Well, none of that was going to happen until the little dragons were old enough to fly the enormous distance from Mefis to Aerie. And that would not be any time soon. They weren’t even flying yet, much less flying with weight or for any distance at all. Who knew what would happen between then and now?
But having Huras in charge of training the Queen’s Wing freed Aket-ten for this journey, which pleased the Chosen. Kiron was still not entirely certain how he felt about her coming with them. On the one hand, it would be very good to have Aket-ten to himself for a while. On the other hand, it meant that she was going into a potentially very dangerous situation. On the one hand, she was capable and competent. On the other hand, this was magic, and unknown magic to boot.
“So,” the Chosen prompted, breaking into his thoughts. “What is it that makes you relieved right now? I would have thought, with all we are hazarding, you would have been entirely uneasy.”
Kiron sighed, and gave a last tug to his saddle harness. “It is nothing, really.”
The Chosen gave him a skeptical look.
He felt oddly like someone who has been caught in a lie. “Why do you want to know? It is only something personal . . . .”
“In magic, all things reflect one another and are reflected in one another,” the Chosen said calmly. “I would not ask if I did not feel the need to know.”
Kiron considered that. He really didn’t want to discuss his feelings . . . but if this was going to affect the magic, he didn’t have a choice. “It is truly nothing. Only that . . . my mother—”

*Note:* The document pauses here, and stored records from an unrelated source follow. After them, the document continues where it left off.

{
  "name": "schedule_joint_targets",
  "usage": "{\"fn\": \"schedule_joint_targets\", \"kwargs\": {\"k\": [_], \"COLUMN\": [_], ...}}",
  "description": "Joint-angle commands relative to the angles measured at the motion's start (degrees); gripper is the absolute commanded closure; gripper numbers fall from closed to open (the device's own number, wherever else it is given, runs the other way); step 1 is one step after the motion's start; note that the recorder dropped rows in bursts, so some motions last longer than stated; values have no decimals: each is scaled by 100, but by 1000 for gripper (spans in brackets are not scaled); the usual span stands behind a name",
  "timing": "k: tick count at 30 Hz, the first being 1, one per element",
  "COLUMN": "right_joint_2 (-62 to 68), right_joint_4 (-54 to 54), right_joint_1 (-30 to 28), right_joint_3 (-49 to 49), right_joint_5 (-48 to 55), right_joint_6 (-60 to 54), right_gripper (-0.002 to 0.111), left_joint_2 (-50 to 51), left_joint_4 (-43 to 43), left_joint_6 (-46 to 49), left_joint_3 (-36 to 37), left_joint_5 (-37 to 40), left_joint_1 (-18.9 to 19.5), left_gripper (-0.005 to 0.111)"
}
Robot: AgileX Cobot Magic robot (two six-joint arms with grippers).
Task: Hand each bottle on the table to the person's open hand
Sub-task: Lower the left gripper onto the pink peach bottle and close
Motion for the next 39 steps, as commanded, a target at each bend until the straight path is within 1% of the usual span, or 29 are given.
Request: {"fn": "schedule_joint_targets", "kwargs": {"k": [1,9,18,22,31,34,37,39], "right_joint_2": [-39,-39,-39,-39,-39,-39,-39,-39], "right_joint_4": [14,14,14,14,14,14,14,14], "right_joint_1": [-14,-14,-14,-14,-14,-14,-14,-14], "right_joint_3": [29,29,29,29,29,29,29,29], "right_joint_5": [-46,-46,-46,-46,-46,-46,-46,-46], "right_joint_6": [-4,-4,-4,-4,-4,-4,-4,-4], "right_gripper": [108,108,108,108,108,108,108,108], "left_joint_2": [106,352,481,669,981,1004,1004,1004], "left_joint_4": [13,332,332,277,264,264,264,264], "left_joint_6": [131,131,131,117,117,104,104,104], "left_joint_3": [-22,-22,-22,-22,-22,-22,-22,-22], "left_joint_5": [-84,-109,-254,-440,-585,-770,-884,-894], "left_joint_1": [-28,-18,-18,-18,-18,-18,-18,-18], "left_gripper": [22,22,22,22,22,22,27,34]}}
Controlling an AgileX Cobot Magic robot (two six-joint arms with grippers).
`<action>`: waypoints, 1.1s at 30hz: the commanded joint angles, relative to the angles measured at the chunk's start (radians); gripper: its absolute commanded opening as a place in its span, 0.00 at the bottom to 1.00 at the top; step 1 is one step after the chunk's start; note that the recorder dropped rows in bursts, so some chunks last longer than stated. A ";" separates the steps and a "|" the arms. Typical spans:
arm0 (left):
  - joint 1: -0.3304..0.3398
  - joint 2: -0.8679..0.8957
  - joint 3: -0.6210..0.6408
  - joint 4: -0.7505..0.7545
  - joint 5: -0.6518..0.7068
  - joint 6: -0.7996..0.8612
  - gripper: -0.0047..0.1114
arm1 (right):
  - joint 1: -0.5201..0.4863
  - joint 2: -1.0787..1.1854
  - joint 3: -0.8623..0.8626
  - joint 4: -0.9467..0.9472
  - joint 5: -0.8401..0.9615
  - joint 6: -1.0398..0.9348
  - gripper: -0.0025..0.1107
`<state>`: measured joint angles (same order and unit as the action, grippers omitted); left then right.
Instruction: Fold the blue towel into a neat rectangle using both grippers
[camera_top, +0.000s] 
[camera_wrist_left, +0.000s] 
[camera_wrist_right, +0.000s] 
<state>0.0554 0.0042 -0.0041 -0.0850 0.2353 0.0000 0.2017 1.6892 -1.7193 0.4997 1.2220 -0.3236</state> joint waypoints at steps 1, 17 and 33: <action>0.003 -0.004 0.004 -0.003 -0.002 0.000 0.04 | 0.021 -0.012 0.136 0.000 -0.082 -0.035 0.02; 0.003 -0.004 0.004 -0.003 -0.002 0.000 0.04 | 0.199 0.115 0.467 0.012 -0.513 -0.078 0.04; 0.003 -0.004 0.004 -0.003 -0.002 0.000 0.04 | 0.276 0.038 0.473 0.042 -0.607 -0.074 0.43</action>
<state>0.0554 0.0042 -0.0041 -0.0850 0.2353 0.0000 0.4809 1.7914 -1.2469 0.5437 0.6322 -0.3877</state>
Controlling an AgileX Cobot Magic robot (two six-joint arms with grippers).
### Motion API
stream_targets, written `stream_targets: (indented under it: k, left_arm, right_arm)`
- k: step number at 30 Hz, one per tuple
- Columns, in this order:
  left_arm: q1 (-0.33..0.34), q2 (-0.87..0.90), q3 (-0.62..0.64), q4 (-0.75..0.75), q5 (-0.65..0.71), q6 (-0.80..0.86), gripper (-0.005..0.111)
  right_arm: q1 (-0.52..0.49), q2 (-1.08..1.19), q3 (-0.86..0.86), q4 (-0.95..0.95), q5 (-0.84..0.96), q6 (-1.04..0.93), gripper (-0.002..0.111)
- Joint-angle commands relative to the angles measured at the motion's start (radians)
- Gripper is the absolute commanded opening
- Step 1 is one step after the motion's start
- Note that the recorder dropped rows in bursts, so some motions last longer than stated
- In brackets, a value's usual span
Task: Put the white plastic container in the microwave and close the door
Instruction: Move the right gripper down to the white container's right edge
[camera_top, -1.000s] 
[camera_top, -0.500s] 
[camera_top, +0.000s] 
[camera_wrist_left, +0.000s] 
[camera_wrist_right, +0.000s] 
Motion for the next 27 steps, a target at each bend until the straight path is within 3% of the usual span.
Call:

“Ah. I heard something of that. Long lost to each other, discovered by accident in the Dragon Court. Like a market storyteller’s tale.” The Chosen’s lips quirked a little. “I take it this was not the storyteller’s ending.”
Kiron sighed. “No . . . she wants me to . . .” He shook his head. The Chosen tilted his to the side.
“She wants you to be something you are not. She wishes to have again the small boy that was separated from her, who is always at her side, like a faithful hound, has no inconvenient duties that take him away from her, and who always obeys the least little wish his mother might have.”
That was close enough. Too close for comfortable hearing, actually. He shut out the far-too-clear recollection of unceasing demands that he drop everything and get the family’s farm back, that he give up being a Jouster and go back to his “real work” of being a farmer. Assertions that he would do this if he really loved his mother. Prim lectures on “knowing your place,” and dark hints that all the people he called “friend” were merely using him and that once he had done what they wanted, he would find himself out of the Jousters and without a dragon. Three days of this, nonstop, every waking minute he had been with her. It had begun with subtle hints. It was far, far past subtle now. “Something like that . . .” He gave a last tug to the harness; good, it was as solid as the hand of man could make it. “It will be easier on you, sir, if we take off from the landing courtyard.”